Illustration by Ping Zhu for The Oyster Review

Late last week, ESPN announced it was closing Grantland, its four-year-old sports and pop-culture site. Grantland was much loved by many for championing longform writing with thousands of words expended on unashamedly niche topics. Its closure was a familiar story. ESPN, which had recently laid off 300 workers, didn’t feel it provided value for money any longer, or in corporate press release speak: “We have decided to direct our time and energy going forward to projects that we believe will have a broader and more significant impact across our enterprise.”

Many people on my Twitter feed were very sorry to see Grantland go—a mixture sadness at its demise, fear for the future of similar journalistic enterprises, and indignation at its parent company’s shortsighted greed (as they saw it). The most thoughtful response I read came from former editor Sean Fennessey (who recently left Grantland as part of an exodus of senior staff).

In a moving but measured blog post, Fennessey compared the closure of Grantland to the closure of Vibe magazine, which shut back in 2009 when he was music editor. “Vibe was folding, immediately, because it’s a magazine, and that’s what they do,” he wrote. “They start and they end, unless you’re lucky or lousy.”

This struck me as a very sensible way to think about magazines and their inevitable life cycles. Every time a title announces that it has printed its last, the tributes tend to tip into a kind of collective grief and a bewailing of whichever forces are supposed to have led to its downfall.

Whenever this happens, I’m reminded of the “Friends” episode where Ross goes to check on the pet monkey he had given to a zoo, only to find it has died (aficionados of the show will know the monkey had actually become a movie star, but that needn’t concern us here). Shocked to hear his beloved Marcel is no more, Ross is comforted by the zoo manager.

“I’m sorry Mr. Geller. But you know, there’s an old saying: ‘Sometimes monkeys die.’ It’s not a great saying, but it certainly is fitting today.”

Similarly, sometimes magazines die. The reasons for this can be numerous and complex, or singular and straightforward. They can be financial or cultural, caused by bad owners, bad editors, or bad decisions. Some magazines close because they can’t or won’t adapt, others close because they change too much. They may run out of steam or they may jump the shark—countless other metaphors are available. Some brilliant magazines close; so do many terrible ones.

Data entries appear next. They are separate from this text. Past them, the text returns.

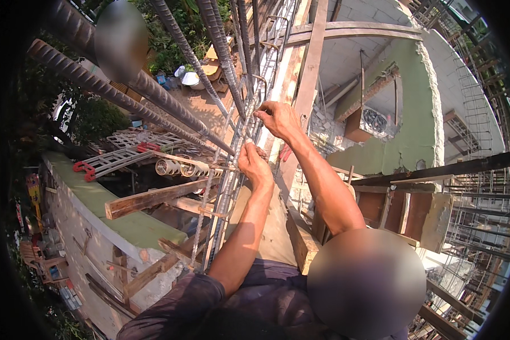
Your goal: The person ties short lengths of wire around rebar intersections using pliers to twist and snip the excess.
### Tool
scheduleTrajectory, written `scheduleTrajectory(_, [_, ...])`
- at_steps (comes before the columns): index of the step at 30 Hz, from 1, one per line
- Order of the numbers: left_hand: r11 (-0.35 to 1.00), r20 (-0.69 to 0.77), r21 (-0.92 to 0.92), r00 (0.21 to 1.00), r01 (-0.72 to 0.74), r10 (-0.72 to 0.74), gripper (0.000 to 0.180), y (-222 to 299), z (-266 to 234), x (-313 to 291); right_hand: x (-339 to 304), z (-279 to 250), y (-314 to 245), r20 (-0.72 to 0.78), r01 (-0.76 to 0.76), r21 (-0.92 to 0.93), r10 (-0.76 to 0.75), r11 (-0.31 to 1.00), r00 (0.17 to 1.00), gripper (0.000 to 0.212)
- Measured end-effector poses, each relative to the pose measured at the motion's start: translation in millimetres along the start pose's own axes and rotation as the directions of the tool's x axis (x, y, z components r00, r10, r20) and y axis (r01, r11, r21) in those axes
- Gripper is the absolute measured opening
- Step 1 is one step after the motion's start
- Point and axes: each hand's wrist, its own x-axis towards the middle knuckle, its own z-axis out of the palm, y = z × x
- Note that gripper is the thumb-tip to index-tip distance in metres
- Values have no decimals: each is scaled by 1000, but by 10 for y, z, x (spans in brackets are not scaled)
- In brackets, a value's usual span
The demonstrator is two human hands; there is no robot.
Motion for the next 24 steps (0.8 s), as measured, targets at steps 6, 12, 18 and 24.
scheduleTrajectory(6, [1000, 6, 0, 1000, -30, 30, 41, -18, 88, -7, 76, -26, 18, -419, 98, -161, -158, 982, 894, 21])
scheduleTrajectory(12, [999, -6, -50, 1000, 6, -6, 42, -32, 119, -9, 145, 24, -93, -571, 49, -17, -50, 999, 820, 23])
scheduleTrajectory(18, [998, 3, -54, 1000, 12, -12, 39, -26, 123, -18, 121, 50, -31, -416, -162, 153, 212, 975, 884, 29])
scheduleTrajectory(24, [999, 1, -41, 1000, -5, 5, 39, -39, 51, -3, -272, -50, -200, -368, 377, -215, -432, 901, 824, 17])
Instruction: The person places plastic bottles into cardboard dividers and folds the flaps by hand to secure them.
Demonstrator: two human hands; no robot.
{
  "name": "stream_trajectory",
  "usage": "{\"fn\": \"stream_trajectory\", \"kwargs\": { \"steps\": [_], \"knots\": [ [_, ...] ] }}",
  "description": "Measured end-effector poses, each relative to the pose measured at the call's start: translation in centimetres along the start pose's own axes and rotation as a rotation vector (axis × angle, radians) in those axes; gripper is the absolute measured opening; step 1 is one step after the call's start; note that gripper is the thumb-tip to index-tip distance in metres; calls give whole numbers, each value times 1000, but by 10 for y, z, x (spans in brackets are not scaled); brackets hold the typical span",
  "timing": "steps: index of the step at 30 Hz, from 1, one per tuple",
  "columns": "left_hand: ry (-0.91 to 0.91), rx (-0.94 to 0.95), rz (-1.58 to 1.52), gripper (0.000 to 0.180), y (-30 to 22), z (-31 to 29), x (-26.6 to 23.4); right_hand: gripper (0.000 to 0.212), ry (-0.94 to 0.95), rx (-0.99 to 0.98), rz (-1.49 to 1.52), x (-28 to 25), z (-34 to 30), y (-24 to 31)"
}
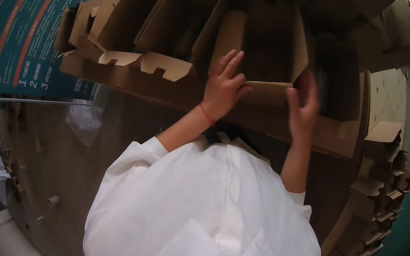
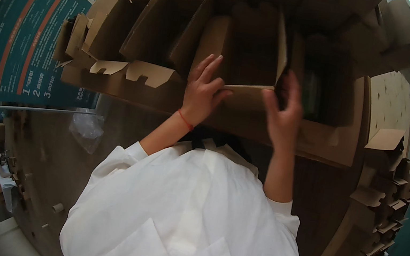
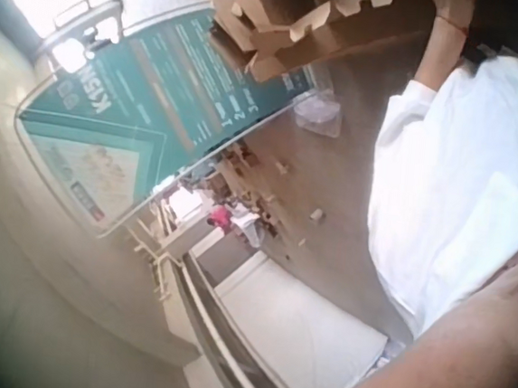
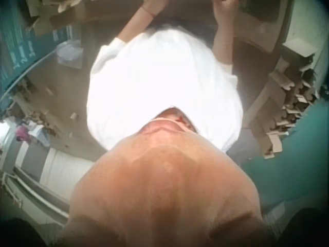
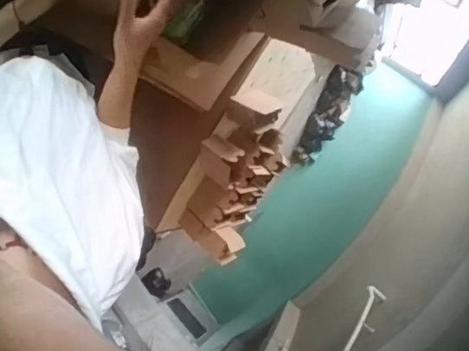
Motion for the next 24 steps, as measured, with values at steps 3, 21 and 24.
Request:
{"fn": "stream_trajectory", "kwargs": {
  "steps": [3, 21, 24],
  "knots": [
    [80, 51, -32, 20, 5, 10, -9, 68, -21, -53, -129, 37, -4, -7],
    [936, -576, 310, 32, 327, 51, 58, 49, -119, 17, -62, 57, -68, -143],
    [851, -1050, -179, 34, 368, 52, 66, 47, -93, 83, -209, 61, -85, -188]
  ]
}}
Point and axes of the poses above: each hand's wrist, its own z-axis towards the middle knuckle, its own x-axis out of the palm, y = z × x, the point moved 5 cm from there along z, towards the middle knuckle, and after that the axes turned 4 degrees about -y, right-handed, at the moved point
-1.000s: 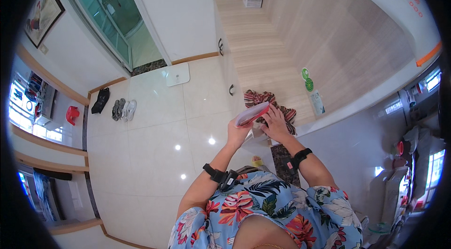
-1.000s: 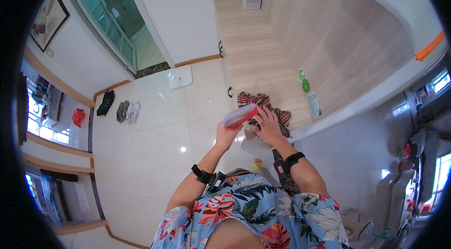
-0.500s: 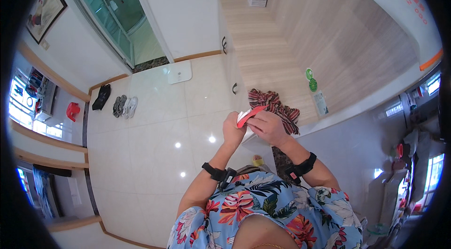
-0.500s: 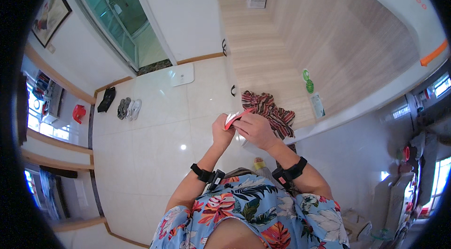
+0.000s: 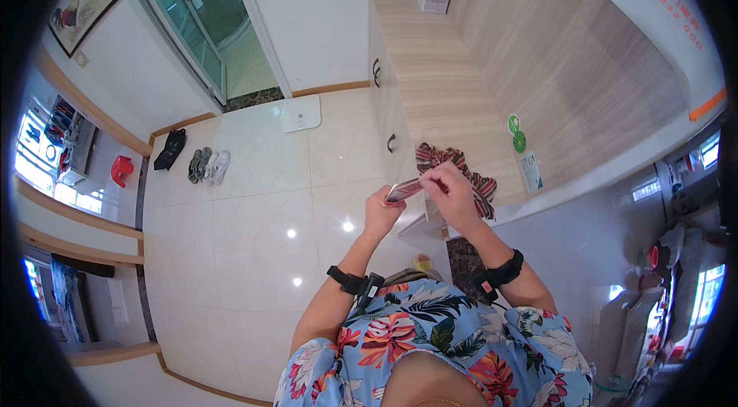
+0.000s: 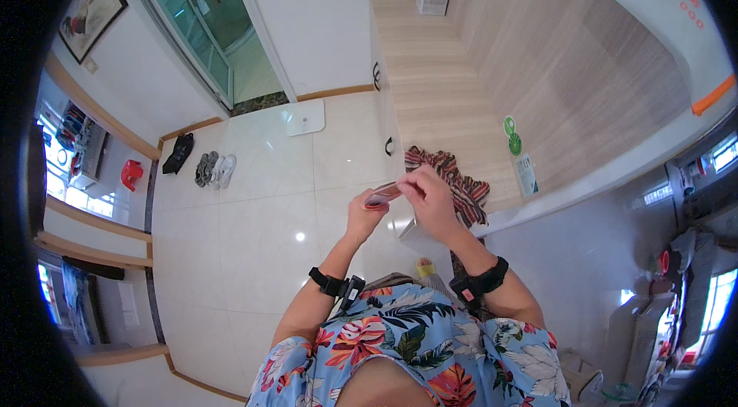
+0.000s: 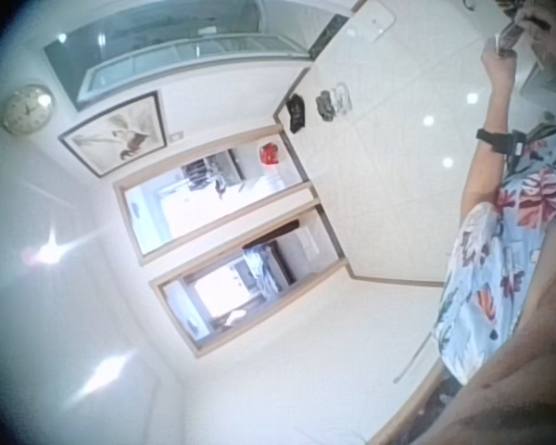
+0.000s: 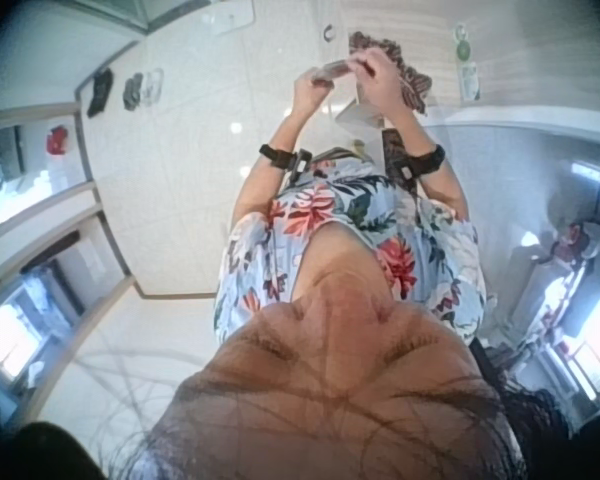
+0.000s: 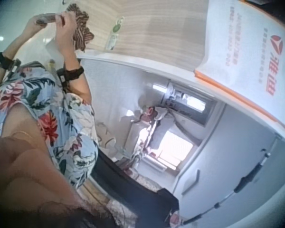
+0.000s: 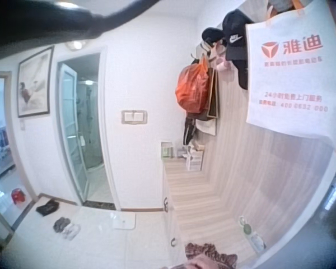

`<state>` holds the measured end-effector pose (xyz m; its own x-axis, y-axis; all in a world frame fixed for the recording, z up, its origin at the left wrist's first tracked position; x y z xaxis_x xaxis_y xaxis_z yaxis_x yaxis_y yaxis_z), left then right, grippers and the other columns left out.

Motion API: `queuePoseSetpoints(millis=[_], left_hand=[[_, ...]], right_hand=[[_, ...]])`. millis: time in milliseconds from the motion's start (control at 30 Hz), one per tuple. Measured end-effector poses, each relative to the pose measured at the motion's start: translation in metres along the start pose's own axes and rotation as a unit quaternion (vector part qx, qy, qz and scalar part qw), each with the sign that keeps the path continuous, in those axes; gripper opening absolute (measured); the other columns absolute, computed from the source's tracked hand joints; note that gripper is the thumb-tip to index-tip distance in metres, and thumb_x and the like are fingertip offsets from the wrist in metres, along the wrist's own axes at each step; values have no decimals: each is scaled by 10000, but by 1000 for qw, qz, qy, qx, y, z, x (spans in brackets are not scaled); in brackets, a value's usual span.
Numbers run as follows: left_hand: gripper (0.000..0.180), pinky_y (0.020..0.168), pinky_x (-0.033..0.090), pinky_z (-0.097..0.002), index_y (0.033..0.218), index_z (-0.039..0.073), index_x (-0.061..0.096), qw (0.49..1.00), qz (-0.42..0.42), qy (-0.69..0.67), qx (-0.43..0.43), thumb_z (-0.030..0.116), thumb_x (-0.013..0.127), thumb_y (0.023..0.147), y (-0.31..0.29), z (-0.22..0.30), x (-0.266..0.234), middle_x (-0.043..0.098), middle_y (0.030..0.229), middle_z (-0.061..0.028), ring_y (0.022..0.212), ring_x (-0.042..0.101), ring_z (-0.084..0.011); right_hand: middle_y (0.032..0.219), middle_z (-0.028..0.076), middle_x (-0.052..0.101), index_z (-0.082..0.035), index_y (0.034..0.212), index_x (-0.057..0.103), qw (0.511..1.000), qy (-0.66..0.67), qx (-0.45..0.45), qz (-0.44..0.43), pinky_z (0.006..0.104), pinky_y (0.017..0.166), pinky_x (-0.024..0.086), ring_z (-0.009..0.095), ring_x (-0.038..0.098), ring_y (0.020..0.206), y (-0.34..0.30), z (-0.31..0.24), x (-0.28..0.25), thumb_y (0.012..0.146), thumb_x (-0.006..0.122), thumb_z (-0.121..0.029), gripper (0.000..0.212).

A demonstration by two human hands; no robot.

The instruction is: The person wipes the top and side of a wooden cabinet with a striped cloth, moving small items aside to reach the surface.

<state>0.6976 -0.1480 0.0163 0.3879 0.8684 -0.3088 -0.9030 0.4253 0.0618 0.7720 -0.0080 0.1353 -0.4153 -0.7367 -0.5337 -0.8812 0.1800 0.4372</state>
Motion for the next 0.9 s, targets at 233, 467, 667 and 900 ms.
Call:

And while it’s great to pay tribute to fallen comrades and bask in memories of the good times—and it’s prudent to analyze which factors contributed to their closures—it’s strange to greet all of these closures with an automatic mix of grief and anxiety. Maybe it’s because, despite the widespread confidence that print isn’t dead, any magazine’s decline provokes an uncomfortable “but what if?” doubt, like a slick-suited climate change denier forced to acknowledge that the hydrangeas in his garden really are flowering earlier and earlier each year.

Let’s accept that magazines will close, that no magazine has a right to exist forever, and that the loss of some will be offset by the creation of others. In fact let’s go further. Maybe some magazines that are starting to wane could be killed off by their makers. Rather than managing a decline that may or may not be their fault, these teams could then use their experience and expertise to start new ventures and honor print media’s past by shaping its future.

There’s also huge value when the magazine makers whose titles do close talk about what happened. This industry can be obsessed with breathless talk of so-called golden ages and hagiographic success stories. Credit where it’s due, of course, but there’s huge value, too, in honest tales of how and why a magazine ceased to be. Maybe if these stories were told more frequently, the loss of certain titles would be less of a shock to our collective system.

Which brings us back to Sean Fennessey and his near-perfect way of summing up the magazine-making experience:

“You get a chance, you make your chance, you go forward; you get heartbroken, you start again, because this feels valuable.”